I was forwarded a link to David Wheeler’s blog recently (link). David Wheeler is a prolific writer (software and prose) with a lot of experience in the Free/Libre Open Source Software (FLOSS) space. In his blog he gives us a fairly positive review and I was happy to see that he found our site generally useful (thanks David!).
However, in his blog, he alleges that we are likely using his source code analysis tool (sloccount) to determine projects’ source lines of code (sloc). As David astutely points out, our focus is on providing a service: how we do it is mostly inconsequential to our users. So using his tool would have been a fine idea – and while I would have liked to, in reality, we didn’t: we wrote our own tool from scratch, which we call ‘Lingo’.

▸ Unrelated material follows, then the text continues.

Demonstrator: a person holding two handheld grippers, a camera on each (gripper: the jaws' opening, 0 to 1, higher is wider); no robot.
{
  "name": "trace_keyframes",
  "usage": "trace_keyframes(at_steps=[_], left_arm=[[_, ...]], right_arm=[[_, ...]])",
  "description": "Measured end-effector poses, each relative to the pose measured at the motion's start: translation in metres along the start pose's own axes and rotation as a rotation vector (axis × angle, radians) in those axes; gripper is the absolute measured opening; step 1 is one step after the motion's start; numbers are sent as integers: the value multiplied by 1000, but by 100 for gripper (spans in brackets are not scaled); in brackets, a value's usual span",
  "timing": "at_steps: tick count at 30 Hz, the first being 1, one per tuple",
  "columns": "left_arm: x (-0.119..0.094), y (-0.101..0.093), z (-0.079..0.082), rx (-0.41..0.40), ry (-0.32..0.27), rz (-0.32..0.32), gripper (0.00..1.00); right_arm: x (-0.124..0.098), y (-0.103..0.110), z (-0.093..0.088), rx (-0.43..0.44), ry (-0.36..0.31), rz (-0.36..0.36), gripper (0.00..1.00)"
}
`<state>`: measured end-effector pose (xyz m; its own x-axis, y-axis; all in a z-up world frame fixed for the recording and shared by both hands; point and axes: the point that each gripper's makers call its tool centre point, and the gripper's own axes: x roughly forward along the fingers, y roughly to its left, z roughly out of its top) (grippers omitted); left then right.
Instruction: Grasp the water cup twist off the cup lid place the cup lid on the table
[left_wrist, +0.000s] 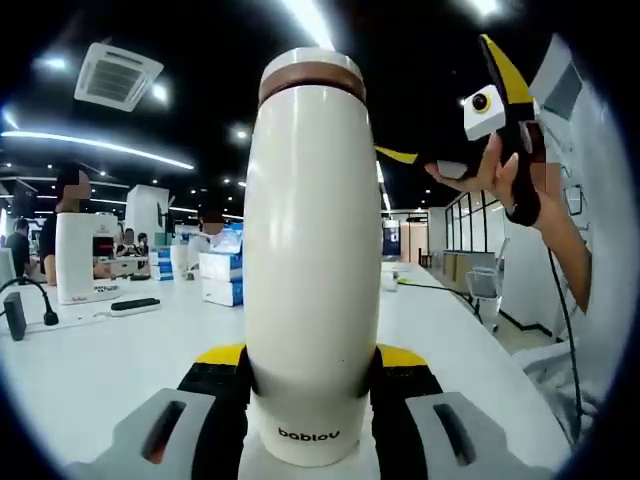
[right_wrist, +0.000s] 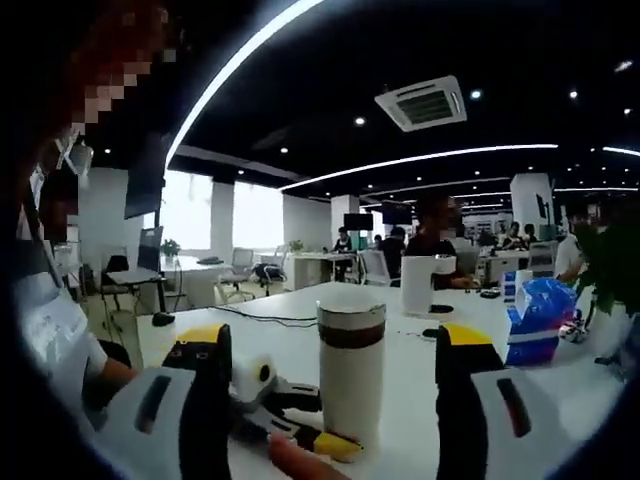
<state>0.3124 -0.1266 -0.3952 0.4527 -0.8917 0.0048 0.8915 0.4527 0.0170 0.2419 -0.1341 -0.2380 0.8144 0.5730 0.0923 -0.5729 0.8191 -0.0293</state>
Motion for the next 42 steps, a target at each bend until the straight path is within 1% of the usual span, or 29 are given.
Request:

Why not use sloccount? The simple answer is that it didn’t meet our needs enough- which meant either extending sloccount significantly or writing something from scratch. Thinking through the list of required extensions combined with my lack of Perl skills (some call it a Perl phobia), I chose the go from scratch. Lingo is written in Ruby with some native (C) extensions for performance reasons.

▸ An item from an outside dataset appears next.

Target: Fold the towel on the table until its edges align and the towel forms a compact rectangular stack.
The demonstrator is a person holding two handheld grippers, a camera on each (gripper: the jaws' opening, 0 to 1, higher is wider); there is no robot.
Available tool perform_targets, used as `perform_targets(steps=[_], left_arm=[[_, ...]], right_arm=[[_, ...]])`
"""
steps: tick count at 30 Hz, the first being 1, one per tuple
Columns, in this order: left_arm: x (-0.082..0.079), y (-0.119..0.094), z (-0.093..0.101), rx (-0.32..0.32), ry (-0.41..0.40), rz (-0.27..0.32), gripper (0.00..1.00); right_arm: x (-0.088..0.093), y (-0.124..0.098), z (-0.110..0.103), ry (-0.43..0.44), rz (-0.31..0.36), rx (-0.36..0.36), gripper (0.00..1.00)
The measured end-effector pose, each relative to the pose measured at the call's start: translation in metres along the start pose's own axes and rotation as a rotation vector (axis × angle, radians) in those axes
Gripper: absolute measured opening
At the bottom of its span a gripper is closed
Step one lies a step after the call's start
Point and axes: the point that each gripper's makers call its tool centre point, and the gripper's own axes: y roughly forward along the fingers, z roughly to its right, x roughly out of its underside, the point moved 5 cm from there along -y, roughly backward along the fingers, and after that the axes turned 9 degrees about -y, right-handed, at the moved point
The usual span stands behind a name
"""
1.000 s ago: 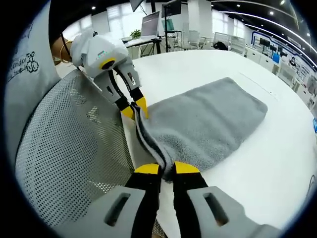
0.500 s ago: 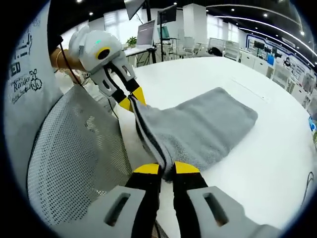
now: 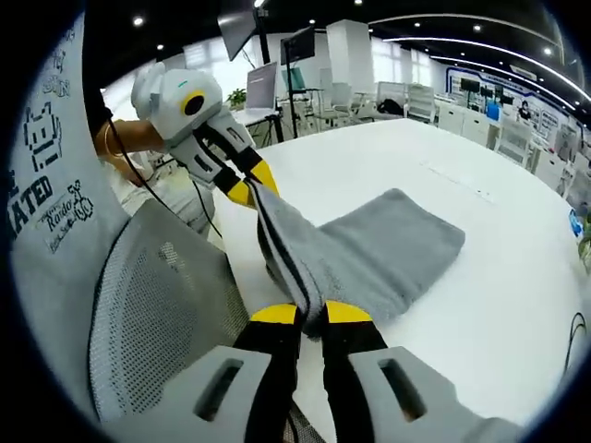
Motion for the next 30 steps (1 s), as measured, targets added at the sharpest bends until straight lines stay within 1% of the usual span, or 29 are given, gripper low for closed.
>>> perform_targets(steps=[6,12,13,17,19,23,26,30], left_arm=[[-0.011,-0.018,0.003,0.005,-0.028,0.028,0.06],[-0.018,-0.032,0.012,0.017,-0.054,0.043,0.06],[-0.018,-0.035,0.015,0.031,-0.065,0.042,0.06],[-0.018,-0.04,0.022,0.036,-0.093,0.053,0.06],[-0.017,-0.043,0.026,0.045,-0.119,0.055,0.06],[-0.017,-0.052,0.034,0.053,-0.139,0.053,0.06],[-0.017,-0.055,0.037,0.057,-0.151,0.054,0.06],[-0.015,-0.054,0.035,0.053,-0.166,0.058,0.06]], right_arm=[[-0.013,-0.016,-0.006,0.003,0.02,-0.013,0.06],[-0.024,-0.031,-0.019,0.005,0.027,-0.032,0.06],[-0.024,-0.032,-0.02,0.004,0.026,-0.036,0.06],[-0.027,-0.04,-0.03,0.006,0.025,-0.054,0.06],[-0.025,-0.041,-0.033,0.013,0.022,-0.062,0.06],[-0.027,-0.045,-0.041,0.026,0.022,-0.082,0.06],[-0.027,-0.047,-0.045,0.037,0.024,-0.092,0.06],[-0.03,-0.048,-0.045,0.05,0.031,-0.094,0.06]])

At this point, our chief challenge with sloc analysis is scalability. Beyond analyzing the last snapshot of each codebase, we actually go back in time to every checkin in the history of each project and analyze the source lines of code for every file in every checkin/patch. This allows us to know exactly who’s responsible for how many lines of code. It also turns out to be quite a workout for our lab. Each fix/feature we add to Lingo normally requires us to re-analyze our entire library of projects from scratch. Our poor servers don’t get much rest.